**Problem details**.
What is the number of lines in the data that hold the string "nest"? Reply with that number only.

**Material for the task**.
* * * * * * * * *

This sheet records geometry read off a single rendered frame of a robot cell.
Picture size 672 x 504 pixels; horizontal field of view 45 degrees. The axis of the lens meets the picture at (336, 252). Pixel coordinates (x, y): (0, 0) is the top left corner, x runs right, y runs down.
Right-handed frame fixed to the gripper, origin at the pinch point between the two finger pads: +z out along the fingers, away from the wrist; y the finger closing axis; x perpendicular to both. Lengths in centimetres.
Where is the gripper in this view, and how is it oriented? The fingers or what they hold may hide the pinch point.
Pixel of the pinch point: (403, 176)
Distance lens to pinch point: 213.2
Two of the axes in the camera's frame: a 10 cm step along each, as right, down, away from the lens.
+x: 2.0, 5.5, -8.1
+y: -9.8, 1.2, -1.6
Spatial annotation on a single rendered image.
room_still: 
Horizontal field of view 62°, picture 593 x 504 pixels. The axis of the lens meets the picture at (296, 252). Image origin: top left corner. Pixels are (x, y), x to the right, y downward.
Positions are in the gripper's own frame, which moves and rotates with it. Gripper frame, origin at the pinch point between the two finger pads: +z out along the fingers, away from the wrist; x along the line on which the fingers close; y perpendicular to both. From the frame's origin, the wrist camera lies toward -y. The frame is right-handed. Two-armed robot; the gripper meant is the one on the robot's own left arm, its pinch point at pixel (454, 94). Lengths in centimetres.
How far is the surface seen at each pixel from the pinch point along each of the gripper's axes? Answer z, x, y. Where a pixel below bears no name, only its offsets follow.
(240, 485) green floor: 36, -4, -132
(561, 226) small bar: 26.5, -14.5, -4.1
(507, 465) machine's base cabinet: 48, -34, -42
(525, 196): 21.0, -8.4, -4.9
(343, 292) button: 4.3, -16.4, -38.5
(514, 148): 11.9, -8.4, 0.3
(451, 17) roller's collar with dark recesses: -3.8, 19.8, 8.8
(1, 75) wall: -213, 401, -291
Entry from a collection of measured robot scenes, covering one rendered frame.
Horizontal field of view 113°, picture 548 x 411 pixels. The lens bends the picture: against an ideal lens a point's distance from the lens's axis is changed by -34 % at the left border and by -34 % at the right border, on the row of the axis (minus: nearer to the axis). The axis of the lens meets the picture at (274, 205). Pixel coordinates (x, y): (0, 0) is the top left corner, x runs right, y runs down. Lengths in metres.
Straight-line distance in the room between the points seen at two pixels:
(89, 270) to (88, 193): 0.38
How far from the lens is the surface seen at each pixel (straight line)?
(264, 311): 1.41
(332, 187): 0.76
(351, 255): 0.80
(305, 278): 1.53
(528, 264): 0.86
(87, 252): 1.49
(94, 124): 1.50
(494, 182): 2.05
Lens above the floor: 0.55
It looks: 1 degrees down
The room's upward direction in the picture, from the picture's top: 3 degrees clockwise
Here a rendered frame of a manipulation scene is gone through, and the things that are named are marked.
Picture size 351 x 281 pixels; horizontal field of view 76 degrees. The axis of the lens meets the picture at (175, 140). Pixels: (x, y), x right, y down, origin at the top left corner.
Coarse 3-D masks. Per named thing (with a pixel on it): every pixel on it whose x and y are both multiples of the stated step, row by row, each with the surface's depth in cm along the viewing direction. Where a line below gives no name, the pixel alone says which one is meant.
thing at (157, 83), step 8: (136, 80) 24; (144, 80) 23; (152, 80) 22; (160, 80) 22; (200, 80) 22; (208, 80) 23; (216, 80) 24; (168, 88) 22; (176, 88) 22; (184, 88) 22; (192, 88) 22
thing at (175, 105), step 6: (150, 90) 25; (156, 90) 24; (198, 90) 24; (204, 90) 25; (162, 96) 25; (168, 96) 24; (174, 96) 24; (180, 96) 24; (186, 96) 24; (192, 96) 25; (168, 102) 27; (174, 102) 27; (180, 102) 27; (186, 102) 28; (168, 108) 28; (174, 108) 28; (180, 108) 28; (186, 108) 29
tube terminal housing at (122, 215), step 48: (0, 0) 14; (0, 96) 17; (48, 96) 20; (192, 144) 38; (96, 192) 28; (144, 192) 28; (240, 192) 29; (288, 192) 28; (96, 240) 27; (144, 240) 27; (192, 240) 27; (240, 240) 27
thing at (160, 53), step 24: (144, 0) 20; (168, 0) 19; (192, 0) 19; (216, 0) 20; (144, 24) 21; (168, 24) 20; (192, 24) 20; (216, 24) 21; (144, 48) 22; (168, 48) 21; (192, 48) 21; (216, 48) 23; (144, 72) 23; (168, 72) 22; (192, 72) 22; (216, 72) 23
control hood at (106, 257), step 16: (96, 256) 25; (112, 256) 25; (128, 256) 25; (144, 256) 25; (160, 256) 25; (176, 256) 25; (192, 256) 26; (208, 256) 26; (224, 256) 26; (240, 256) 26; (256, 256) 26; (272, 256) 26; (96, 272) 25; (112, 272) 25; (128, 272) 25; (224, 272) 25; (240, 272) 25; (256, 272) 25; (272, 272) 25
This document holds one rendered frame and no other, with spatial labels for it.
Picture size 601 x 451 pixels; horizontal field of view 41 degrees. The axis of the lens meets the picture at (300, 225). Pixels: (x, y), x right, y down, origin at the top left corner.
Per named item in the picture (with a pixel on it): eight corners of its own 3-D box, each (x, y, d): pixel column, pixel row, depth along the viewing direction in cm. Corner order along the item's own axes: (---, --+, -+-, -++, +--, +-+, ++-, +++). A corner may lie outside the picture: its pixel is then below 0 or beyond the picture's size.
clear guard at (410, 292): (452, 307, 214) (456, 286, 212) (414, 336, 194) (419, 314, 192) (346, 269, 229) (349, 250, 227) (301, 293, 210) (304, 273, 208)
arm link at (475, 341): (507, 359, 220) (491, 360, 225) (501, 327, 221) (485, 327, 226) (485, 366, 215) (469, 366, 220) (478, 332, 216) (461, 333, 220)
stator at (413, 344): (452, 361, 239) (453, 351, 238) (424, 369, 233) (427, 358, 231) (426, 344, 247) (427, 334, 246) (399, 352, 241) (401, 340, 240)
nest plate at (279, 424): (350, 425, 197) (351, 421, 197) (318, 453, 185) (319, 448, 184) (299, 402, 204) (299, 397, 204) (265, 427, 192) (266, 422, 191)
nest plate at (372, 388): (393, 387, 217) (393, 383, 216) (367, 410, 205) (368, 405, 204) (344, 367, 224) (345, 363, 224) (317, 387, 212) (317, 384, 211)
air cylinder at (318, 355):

* * * * * * * * *

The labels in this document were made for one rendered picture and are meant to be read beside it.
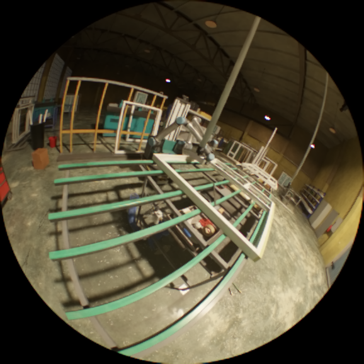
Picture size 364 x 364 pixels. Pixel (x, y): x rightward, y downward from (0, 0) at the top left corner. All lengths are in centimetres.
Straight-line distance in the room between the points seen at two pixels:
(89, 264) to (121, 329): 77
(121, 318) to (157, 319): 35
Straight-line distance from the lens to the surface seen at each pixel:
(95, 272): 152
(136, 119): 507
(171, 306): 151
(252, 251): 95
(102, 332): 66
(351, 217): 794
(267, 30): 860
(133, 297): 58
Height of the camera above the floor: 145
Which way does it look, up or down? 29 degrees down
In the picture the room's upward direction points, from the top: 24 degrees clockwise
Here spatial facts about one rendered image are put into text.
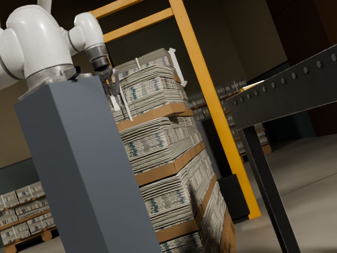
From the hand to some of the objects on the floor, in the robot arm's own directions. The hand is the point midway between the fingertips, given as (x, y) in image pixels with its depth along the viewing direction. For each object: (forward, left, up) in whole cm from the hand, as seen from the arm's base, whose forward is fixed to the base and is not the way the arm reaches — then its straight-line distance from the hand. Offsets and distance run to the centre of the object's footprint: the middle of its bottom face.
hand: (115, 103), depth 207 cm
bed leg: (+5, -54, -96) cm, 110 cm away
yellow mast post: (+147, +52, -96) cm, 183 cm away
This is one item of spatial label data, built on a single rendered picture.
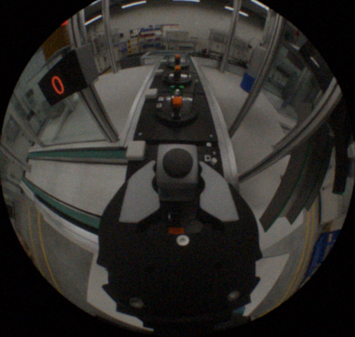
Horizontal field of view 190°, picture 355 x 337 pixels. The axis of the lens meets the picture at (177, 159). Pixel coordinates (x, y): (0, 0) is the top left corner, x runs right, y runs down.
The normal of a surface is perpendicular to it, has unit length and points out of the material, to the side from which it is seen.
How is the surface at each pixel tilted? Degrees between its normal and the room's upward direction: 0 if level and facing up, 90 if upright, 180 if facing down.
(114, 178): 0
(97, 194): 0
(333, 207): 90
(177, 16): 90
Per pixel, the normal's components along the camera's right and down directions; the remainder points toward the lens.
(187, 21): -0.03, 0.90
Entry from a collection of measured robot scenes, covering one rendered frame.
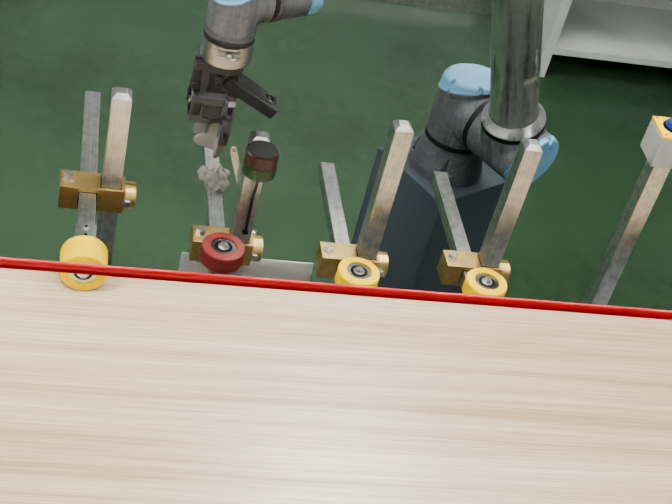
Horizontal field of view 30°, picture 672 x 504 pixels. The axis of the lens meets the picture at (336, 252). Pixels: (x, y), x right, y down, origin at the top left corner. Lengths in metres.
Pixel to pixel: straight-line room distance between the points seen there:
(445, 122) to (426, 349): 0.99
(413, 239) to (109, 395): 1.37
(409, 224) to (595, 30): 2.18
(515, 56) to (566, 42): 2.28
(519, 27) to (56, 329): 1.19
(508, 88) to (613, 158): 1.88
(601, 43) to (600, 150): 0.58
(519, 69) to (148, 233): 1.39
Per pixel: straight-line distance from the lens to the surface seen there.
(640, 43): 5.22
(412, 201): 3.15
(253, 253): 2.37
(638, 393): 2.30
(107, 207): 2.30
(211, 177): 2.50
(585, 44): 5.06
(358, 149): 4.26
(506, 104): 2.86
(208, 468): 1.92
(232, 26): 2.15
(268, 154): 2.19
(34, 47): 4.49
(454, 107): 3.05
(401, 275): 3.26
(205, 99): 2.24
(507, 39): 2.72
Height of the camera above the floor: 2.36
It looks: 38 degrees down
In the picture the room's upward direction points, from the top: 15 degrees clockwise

* * * * * * * * *

**Output for this exercise**.
2